ABOUT THIS TASK – Once the line containing "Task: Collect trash" is found in the entries below, restate it and each following line word for word, stopping after the line containing "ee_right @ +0".

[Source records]
___
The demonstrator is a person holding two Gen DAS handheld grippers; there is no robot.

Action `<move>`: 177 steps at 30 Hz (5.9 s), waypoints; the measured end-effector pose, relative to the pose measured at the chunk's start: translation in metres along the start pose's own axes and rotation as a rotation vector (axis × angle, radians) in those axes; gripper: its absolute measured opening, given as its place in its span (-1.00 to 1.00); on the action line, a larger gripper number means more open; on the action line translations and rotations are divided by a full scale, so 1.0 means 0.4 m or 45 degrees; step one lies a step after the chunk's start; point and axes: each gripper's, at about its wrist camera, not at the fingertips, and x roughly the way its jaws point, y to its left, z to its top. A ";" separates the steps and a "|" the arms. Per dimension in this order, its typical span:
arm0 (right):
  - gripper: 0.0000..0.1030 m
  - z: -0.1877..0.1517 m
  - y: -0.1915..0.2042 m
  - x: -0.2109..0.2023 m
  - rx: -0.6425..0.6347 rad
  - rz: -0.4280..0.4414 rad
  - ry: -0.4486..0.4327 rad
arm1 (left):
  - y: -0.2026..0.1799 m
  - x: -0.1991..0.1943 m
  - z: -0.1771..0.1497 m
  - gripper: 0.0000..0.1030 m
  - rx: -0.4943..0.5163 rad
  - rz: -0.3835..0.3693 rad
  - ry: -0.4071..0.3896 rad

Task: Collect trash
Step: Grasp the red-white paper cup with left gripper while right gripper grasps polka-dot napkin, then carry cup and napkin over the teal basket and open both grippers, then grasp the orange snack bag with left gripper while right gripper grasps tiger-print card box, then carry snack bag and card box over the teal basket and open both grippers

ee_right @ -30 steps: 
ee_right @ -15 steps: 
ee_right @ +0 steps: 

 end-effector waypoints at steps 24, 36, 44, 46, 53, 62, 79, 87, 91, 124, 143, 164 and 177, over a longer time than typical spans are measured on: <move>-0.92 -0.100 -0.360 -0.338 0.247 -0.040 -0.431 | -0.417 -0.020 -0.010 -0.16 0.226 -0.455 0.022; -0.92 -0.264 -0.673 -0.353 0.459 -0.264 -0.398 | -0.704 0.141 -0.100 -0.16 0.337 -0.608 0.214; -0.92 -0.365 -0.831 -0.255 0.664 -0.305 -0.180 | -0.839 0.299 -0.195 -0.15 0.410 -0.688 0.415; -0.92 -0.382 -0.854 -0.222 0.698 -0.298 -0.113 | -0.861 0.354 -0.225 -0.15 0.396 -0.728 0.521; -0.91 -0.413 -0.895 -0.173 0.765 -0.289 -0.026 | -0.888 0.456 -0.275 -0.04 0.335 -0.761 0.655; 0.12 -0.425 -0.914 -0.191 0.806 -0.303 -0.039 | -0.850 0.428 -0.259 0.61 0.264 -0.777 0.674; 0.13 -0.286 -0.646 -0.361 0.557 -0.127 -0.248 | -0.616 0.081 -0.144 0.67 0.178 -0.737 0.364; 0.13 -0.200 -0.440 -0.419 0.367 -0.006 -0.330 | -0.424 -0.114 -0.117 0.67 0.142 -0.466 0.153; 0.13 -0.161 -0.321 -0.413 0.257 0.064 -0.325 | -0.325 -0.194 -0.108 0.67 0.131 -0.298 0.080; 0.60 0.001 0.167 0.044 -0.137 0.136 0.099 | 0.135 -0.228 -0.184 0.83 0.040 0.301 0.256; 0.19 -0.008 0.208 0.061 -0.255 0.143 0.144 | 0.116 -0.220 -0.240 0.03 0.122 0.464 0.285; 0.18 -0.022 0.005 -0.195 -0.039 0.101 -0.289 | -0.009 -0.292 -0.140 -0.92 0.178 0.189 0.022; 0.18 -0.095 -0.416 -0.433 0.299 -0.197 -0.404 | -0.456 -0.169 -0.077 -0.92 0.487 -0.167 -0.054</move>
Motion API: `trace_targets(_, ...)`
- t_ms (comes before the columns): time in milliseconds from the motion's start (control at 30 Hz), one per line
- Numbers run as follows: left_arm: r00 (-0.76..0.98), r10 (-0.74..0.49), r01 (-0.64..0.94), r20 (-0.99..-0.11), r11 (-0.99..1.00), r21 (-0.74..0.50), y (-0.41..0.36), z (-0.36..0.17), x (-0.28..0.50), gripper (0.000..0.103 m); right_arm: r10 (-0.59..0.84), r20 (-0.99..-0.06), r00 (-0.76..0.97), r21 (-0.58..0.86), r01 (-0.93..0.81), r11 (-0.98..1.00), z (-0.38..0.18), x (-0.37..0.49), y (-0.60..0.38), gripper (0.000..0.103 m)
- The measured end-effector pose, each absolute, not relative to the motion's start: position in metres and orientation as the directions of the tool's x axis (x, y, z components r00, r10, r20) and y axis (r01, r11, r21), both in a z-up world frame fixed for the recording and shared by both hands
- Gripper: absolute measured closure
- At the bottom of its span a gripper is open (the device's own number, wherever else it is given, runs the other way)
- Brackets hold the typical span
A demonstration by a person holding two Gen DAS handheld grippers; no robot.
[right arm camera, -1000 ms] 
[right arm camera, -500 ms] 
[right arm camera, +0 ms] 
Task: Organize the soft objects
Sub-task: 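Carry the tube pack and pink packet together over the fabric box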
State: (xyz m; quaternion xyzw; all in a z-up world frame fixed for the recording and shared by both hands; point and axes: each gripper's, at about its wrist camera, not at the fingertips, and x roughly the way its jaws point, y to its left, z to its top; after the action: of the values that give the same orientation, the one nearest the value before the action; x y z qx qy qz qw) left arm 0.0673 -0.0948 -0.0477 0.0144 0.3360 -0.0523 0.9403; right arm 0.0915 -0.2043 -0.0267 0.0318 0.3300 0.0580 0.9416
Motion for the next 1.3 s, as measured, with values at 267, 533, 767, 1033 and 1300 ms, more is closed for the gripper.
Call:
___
ANSWER TO THIS EXERCISE –
Task: Collect trash
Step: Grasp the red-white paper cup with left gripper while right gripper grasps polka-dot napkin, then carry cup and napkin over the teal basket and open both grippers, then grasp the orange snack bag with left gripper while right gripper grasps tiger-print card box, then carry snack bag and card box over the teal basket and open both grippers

ee_right @ -30 steps: 
ee_right @ -15 steps: 
ee_right @ +0 steps: 

No additional answer is needed.